According to Kunz, the four research participants are eager about the new technology. “Largely, [there was] a lot of excitement about potentially being able to communicate fast again,” she says—adding that one participant was particularly thrilled by his newfound potential to interrupt a conversation—something he couldn’t do with the slower pace of an attempted speech device.

To ensure private thoughts remained private, the researchers implemented a code phrase: “chitty chitty bang bang.” When internally spoken by participants, this would prompt the BCI to start or stop transcribing. 

Brain-reading implants inevitably raise concerns about mental privacy. For now, Huth isn’t concerned about the technology being misused or developed recklessly, speaking to the integrity of the research groups involved in neural prosthetics research. “I think they’re doing great work; they’re led by doctors; they’re very patient-focused. A lot of what they do is really trying to solve problems for the patients,” he says, “even when those problems aren’t necessarily things that we might think of,” such as being able to interrupt a conversation or “making a voice that sounds more like them.” 
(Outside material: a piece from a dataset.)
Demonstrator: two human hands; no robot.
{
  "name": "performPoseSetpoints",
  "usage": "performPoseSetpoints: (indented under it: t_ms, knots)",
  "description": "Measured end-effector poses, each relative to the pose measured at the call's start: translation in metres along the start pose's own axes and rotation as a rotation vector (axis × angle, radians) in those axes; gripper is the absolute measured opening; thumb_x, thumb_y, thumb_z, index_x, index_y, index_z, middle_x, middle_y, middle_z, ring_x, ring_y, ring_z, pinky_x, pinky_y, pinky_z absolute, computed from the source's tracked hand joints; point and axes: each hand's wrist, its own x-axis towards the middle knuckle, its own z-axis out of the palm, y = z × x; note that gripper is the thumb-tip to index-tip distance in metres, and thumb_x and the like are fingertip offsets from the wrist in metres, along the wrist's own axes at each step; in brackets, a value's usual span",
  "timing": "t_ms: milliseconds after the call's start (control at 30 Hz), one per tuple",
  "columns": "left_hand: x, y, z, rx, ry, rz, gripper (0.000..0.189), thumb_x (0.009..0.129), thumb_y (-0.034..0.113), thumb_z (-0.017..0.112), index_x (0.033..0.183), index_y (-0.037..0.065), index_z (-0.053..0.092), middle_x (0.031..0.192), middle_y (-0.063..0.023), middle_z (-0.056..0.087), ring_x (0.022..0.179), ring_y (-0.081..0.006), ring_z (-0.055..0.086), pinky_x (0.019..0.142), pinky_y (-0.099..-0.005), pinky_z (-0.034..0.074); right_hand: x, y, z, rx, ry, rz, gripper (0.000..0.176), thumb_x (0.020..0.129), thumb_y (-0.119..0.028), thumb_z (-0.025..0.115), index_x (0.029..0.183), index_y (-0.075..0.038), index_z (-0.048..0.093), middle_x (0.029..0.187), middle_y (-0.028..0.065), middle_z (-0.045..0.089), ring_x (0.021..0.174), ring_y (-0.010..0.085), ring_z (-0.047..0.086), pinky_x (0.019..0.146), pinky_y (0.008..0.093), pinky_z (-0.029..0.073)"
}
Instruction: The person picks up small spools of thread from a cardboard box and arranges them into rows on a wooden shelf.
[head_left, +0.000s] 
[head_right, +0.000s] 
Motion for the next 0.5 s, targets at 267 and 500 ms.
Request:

For Kunz, this research is particularly close to home. “My father actually had ALS and lost the ability to speak,” she says, adding that this is why she got into her field of research. “I kind of became his own personal speech translator toward the end of his life since I was kind of the only one that could understand him. That’s why I personally know the importance and the impact this sort of research can have.”

The contribution and willingness of the research participants are crucial in studies like this, Kunz notes. “The participants that we have are truly incredible individuals who volunteered to be in the study not necessarily to get a benefit to themselves but to help develop this technology for people with paralysis down the line. And I think that they deserve all the credit in the world for that.”